▶ _What you will do_: When you output the entries, begin with the first line and end with the line containing "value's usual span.", keeping each line exactly as it is.

[Stored dataset items]
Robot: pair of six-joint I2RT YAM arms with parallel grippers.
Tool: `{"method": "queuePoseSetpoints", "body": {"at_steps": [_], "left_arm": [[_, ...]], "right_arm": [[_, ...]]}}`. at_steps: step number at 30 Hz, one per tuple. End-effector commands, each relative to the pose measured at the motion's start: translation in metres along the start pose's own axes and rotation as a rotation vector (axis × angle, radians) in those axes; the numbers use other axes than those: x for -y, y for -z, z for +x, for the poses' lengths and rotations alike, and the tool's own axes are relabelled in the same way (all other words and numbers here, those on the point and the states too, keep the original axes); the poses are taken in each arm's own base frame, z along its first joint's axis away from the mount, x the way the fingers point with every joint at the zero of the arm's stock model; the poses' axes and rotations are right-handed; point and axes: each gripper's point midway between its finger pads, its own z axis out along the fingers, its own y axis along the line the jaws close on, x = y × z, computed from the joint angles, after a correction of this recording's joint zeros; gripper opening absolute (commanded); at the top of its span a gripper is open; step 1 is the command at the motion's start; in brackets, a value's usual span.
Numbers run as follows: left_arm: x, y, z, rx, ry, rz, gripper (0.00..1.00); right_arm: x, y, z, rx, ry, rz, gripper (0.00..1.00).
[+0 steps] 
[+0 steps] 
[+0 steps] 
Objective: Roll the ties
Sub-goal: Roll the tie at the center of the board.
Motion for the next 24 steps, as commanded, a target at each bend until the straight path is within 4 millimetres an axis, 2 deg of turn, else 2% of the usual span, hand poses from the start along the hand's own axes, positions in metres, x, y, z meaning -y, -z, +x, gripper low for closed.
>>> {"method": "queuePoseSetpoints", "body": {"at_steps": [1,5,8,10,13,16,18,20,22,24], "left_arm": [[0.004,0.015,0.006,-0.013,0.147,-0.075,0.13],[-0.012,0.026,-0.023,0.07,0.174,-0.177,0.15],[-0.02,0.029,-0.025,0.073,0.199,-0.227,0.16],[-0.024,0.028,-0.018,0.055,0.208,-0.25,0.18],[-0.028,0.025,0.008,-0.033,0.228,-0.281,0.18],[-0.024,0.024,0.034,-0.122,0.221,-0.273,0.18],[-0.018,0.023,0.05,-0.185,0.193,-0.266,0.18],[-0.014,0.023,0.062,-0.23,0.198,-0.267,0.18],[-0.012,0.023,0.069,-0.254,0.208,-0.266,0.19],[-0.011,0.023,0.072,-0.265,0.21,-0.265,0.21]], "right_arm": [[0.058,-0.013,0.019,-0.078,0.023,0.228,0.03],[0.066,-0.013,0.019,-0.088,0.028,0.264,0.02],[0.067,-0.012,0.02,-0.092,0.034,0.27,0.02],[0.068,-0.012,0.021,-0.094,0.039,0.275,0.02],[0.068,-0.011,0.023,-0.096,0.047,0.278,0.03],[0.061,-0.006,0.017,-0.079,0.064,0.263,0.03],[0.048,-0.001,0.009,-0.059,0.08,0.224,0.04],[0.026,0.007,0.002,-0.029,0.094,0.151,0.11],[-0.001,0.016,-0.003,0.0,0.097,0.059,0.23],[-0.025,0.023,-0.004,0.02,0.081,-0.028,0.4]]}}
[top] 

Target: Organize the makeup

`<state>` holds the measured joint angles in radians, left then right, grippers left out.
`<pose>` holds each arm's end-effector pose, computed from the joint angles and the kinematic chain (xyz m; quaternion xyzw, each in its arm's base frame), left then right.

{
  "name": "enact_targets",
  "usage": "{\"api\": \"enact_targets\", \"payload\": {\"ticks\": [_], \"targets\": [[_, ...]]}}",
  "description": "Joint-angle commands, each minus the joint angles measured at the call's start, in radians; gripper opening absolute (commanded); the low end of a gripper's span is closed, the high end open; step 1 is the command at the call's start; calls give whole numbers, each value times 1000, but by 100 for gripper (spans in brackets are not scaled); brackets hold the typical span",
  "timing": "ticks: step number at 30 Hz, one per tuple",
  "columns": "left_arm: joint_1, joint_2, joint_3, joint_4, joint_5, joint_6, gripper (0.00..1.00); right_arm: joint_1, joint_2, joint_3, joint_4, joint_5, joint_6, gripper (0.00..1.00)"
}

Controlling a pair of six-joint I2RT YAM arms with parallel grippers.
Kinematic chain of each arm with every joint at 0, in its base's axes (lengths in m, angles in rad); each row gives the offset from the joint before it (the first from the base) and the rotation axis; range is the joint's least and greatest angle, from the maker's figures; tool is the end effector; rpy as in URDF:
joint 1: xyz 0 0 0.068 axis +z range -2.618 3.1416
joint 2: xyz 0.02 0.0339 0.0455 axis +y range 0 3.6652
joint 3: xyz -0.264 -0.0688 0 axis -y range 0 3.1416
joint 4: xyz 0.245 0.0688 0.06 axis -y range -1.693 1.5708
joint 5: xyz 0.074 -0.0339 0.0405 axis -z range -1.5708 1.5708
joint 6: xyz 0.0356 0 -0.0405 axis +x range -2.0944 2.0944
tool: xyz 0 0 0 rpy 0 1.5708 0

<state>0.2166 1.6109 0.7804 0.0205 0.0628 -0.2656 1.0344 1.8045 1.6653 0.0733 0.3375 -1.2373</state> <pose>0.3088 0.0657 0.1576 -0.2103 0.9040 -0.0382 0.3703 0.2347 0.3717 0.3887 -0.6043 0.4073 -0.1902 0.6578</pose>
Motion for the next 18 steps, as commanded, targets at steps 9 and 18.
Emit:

▶ _Written response_:
Robot: pair of six-joint I2RT YAM arms with parallel grippers.
Tool: `{"method": "queuePoseSetpoints", "body": {"at_steps": [_], "left_arm": [[_, ...]], "right_arm": [[_, ...]]}}`. at_steps: step number at 30 Hz, one per tuple. End-effector commands, each relative to the pose measured at the motion's start: translation in metres along the start pose's own axes and rotation as a rotation vector (axis × angle, radians) in those axes; the numbers use other axes than those: x for -y, y for -z, z for +x, for the poses' lengths and rotations alike, and the tool's own axes are relabelled in the same way (all other words and numbers here, those on the point and the states too, keep the original axes); the poses are taken in each arm's own base frame, z along its first joint's axis away from the mount, x the way the fingers point with every joint at the zero of the arm's stock model; the poses' axes and rotations are right-handed; point and axes: each gripper's point midway between its finger pads, its own z axis out along the fingers, its own y axis along the line the jaws close on, x = y × z, computed from the joint angles, after a correction of this recording's joint zeros; gripper opening absolute (commanded); at the top of its span a gripper is open; step 1 is the command at the motion's start; in brackets, a value's usual span.

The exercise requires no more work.